INSTRUCTIONS FOR THE TASK
Could the data below be copied out in full, word for word?

DATA BELOW
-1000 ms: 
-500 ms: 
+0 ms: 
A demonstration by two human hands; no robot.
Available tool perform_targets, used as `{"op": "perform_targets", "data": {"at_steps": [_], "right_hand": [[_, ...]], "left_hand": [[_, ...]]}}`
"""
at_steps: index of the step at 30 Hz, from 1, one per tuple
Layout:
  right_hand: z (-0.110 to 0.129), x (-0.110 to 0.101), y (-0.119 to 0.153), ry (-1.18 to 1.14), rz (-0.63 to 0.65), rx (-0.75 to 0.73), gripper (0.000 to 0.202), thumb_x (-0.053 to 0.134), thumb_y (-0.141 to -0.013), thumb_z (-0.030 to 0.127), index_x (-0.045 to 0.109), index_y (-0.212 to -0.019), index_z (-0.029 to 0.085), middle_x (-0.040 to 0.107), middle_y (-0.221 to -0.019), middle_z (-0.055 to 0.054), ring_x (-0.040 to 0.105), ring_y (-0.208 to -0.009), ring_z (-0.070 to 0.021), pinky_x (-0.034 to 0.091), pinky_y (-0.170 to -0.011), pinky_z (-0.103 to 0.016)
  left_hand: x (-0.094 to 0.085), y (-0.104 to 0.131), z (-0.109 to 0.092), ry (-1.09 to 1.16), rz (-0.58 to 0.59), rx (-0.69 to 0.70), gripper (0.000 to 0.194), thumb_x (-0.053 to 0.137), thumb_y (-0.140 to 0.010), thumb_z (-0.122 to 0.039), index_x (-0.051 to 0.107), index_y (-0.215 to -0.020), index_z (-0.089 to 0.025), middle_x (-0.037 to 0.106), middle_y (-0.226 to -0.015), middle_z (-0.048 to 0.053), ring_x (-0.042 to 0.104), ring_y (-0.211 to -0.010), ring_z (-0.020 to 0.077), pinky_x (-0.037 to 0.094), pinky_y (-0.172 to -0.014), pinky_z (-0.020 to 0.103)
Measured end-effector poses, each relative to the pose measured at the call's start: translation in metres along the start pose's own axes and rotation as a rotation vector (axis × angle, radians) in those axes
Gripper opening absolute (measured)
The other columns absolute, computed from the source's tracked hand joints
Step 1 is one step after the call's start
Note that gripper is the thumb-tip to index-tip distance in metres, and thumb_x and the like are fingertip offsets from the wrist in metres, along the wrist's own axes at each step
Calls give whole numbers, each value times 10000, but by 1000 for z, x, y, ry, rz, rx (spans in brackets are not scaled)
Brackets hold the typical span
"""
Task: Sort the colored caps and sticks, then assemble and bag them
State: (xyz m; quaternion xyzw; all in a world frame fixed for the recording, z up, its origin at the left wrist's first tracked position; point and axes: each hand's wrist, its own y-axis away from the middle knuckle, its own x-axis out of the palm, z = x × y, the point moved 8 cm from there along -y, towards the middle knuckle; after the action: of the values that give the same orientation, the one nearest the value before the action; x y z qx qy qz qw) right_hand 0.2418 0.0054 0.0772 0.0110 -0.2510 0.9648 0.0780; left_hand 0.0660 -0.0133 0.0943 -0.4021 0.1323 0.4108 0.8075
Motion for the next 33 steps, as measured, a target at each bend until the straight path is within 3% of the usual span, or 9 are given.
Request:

RESULT OF THE TASK
-1000 ms: 
-500 ms: 
+0 ms: 
A demonstration by two human hands; no robot.
Available tool perform_targets, used as `{"op": "perform_targets", "data": {"at_steps": [_], "right_hand": [[_, ...]], "left_hand": [[_, ...]]}}`
"""
at_steps: index of the step at 30 Hz, from 1, one per tuple
Layout:
  right_hand: z (-0.110 to 0.129), x (-0.110 to 0.101), y (-0.119 to 0.153), ry (-1.18 to 1.14), rz (-0.63 to 0.65), rx (-0.75 to 0.73), gripper (0.000 to 0.202), thumb_x (-0.053 to 0.134), thumb_y (-0.141 to -0.013), thumb_z (-0.030 to 0.127), index_x (-0.045 to 0.109), index_y (-0.212 to -0.019), index_z (-0.029 to 0.085), middle_x (-0.040 to 0.107), middle_y (-0.221 to -0.019), middle_z (-0.055 to 0.054), ring_x (-0.040 to 0.105), ring_y (-0.208 to -0.009), ring_z (-0.070 to 0.021), pinky_x (-0.034 to 0.091), pinky_y (-0.170 to -0.011), pinky_z (-0.103 to 0.016)
  left_hand: x (-0.094 to 0.085), y (-0.104 to 0.131), z (-0.109 to 0.092), ry (-1.09 to 1.16), rz (-0.58 to 0.59), rx (-0.69 to 0.70), gripper (0.000 to 0.194), thumb_x (-0.053 to 0.137), thumb_y (-0.140 to 0.010), thumb_z (-0.122 to 0.039), index_x (-0.051 to 0.107), index_y (-0.215 to -0.020), index_z (-0.089 to 0.025), middle_x (-0.037 to 0.106), middle_y (-0.226 to -0.015), middle_z (-0.048 to 0.053), ring_x (-0.042 to 0.104), ring_y (-0.211 to -0.010), ring_z (-0.020 to 0.077), pinky_x (-0.037 to 0.094), pinky_y (-0.172 to -0.014), pinky_z (-0.020 to 0.103)
Measured end-effector poses, each relative to the pose measured at the call's start: translation in metres along the start pose's own axes and rotation as a rotation vector (axis × angle, radians) in those axes
Gripper opening absolute (measured)
The other columns absolute, computed from the source's tracked hand joints
Step 1 is one step after the call's start
Note that gripper is the thumb-tip to index-tip distance in metres, and thumb_x and the like are fingertip offsets from the wrist in metres, along the wrist's own axes at each step
Calls give whole numbers, each value times 10000, but by 1000 for z, x, y, ry, rz, rx (spans in brackets are not scaled)
Brackets hold the typical span
"""
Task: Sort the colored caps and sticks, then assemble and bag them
State: (xyz m; quaternion xyzw; all in a world frame fixed for the recording, z up, its origin at the left wrist's first tracked position; point and axes: each hand's wrist, its own y-axis away from the middle knuckle, its own x-axis out of the palm, z = x × y, the point moved 8 cm from there along -y, towards the middle knuckle; after the action: of the values that give the same orientation, the one nearest the value before the action; x y z qx qy qz qw) right_hand 0.2418 0.0054 0.0772 0.0110 -0.2510 0.9648 0.0780; left_hand 0.0660 -0.0133 0.0943 -0.4021 0.1323 0.4108 0.8075
Motion for the next 33 steps, as measured, a target at each bend until the straight path is within 3% of the usual span, or 9 are given.
Request:

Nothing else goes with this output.